Statement: “El Cajon is the poorest city in the county,” said former state Sen. Wadie Deddeh in a June 9 Voice of San Diego op-ed.
Determination: Mostly True
Analysis: El Cajon has long been home to many of San Diego County’s poorer residents, but the city is now in the middle of a heated conversation about its future. Former state lawmaker Wadie Deddeh supports local government reforms being pushed by Neighborhood Market Association head Mark Arabo, including term limits for City Council members and median income caps for city officials.
“These measures are to make El Cajon better,” Deddeh wrote in an op-ed supporting Arabo. “They’re to clean up the culture of racism in El Cajon, to put a stop to the irresponsible excessiveness by the city’s officials while its citizens remain the poorest in the county. … El Cajon is the poorest city in the county, yet the city manager makes over $210,000 a year.”
If true, that means changes in El Cajon’s city government have the potential to affect the poorest population in San Diego County — a county with close to 9,000 experiencing homelessness.
Deddeh said he didn’t source his claim from a specific figure, but it’s true that El Cajon has the highest rate of poverty in San Diego County, at least in terms of the federal poverty line — about a fourth of El Cajon’s residents earn an income that falls below poverty level, or $11,770 per year for one person.
But the city of San Diego’s poverty rate has risen in recent years to 15.6 percent, and with a population 13 times that of El Cajon, that’s still a massive number of people struggling to make ends meet.
Poverty is difficult to define because of the number of variables that contribute to it. One marker isn’t enough to classify El Cajon’s residents as the poorest throughout San Diego County.
El Cajon is not the poorest in the region by another standard: median household income.
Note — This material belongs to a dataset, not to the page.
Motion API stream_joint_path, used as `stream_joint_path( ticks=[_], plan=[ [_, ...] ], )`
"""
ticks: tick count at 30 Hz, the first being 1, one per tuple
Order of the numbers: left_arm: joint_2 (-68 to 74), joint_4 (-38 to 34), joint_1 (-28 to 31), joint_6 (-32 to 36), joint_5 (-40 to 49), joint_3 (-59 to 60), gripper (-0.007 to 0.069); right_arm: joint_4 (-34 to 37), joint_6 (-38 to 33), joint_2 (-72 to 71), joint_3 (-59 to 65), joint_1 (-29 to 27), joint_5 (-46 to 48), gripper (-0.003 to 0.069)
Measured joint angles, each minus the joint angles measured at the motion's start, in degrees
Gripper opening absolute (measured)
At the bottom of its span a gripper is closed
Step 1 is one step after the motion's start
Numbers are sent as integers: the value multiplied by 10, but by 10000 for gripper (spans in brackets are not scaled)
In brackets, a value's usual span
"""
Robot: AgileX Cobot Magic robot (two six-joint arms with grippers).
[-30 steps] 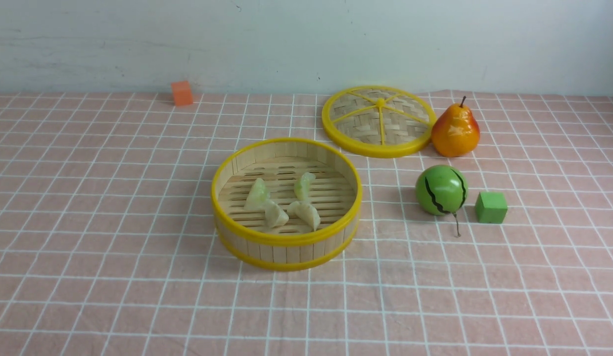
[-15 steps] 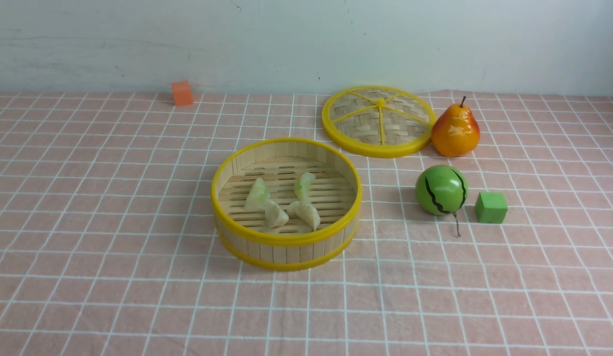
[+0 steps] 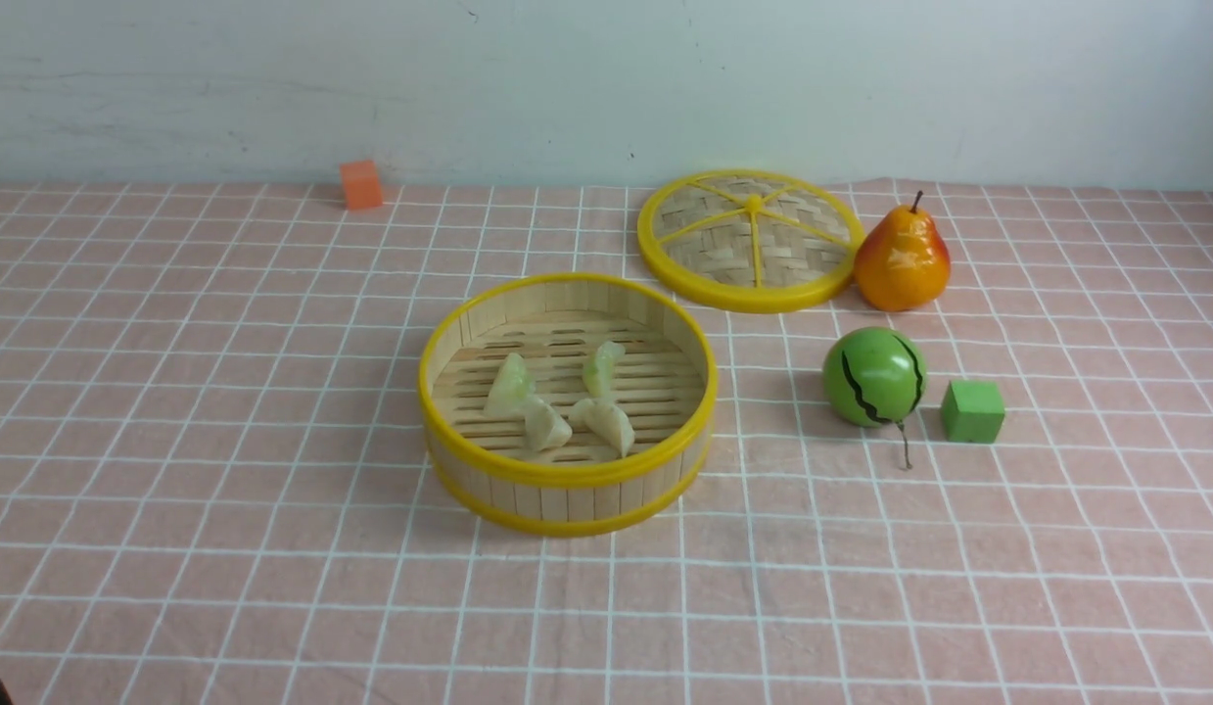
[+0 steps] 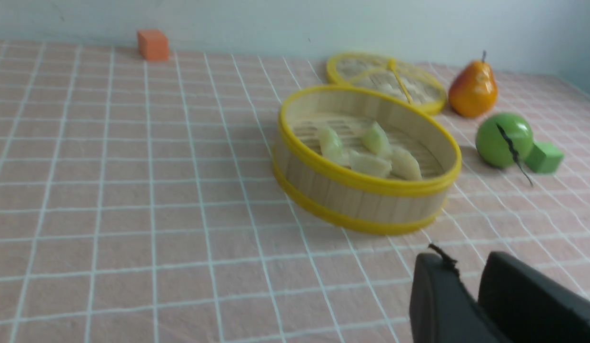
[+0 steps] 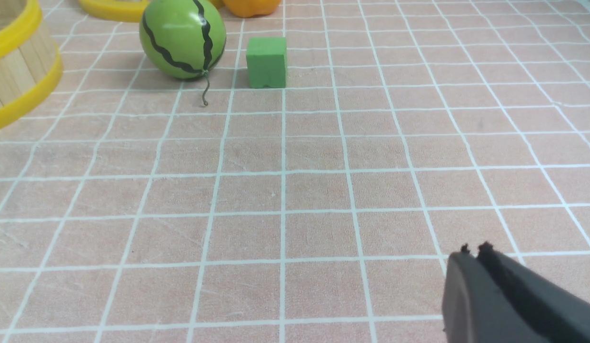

The city’s median income is considerably higher than National City’s and hovers around the same level as incomes in Imperial Beach and Lemon Grove.


El Cajon City Manager Doug Williford said the reason El Cajon ranks better in household income than poverty rate is that while there are a lot of poor and homeless people in the city, average income is affected by income diversity.
“El Cajon is actually a real mix of just about everything — very upscale neighborhoods, upper-middle-class neighborhoods, middle class, then lower-income, which is focused in our older valley floor,” he said.
But that doesn’t change the fact that El Cajon still ranks close to the bottom in the region.
Marney Cox, chief economist for the San Diego Association of Governments, said two factors explain El Cajon’s and similar cities’ status: jobs and the price of housing.
There aren’t many high-salary jobs in the city, he said, and El Cajon’s abundant apartments and rentals drive down the cost of housing there. That tends to attract San Diegans who can’t afford to live elsewhere in the region.
But it hasn’t always been that way.
“You’ll find that El Cajon at one point in time, the ’60s and ’70s, was doing fairly well,” Cox said.
Williford said the downward trend was foreshadowed in the ’50s, when the city cleared the way for several large, cheap apartment buildings to be built in El Cajon’s central valley. Those developments weren’t brought to a halt until the ’80s.
“As long as those apartments still exist, the lower income numbers will likely continue to exist, regardless of the number of new jobs created or any other factor,” Williford said. “As people get better jobs and more income, they simply move to better housing and are, in turn, replaced by a different lower-income person or family.”
El Cajon has the second-highest unemployment rate in San Diego County at 6.9 percent, behind Imperial Beach. Countywide, unemployment is 4.8 percent.
Williford said El Cajon might reduce its unemployment soon, though, with three new car dealerships and plans for a new hotel, a 25-acre hospital campus and the reopening of the East County Performing Arts Center.
So yes, El Cajon has a high population of low-income, unemployed and homeless residents and San Diego County’s highest poverty rate. That makes Deddeh’s statement mostly true.
But poverty is affected by a host of factors, including income, employment, job quality and quality of life. El Cajon isn’t the worst-off city in the region when it comes to median household income or employment.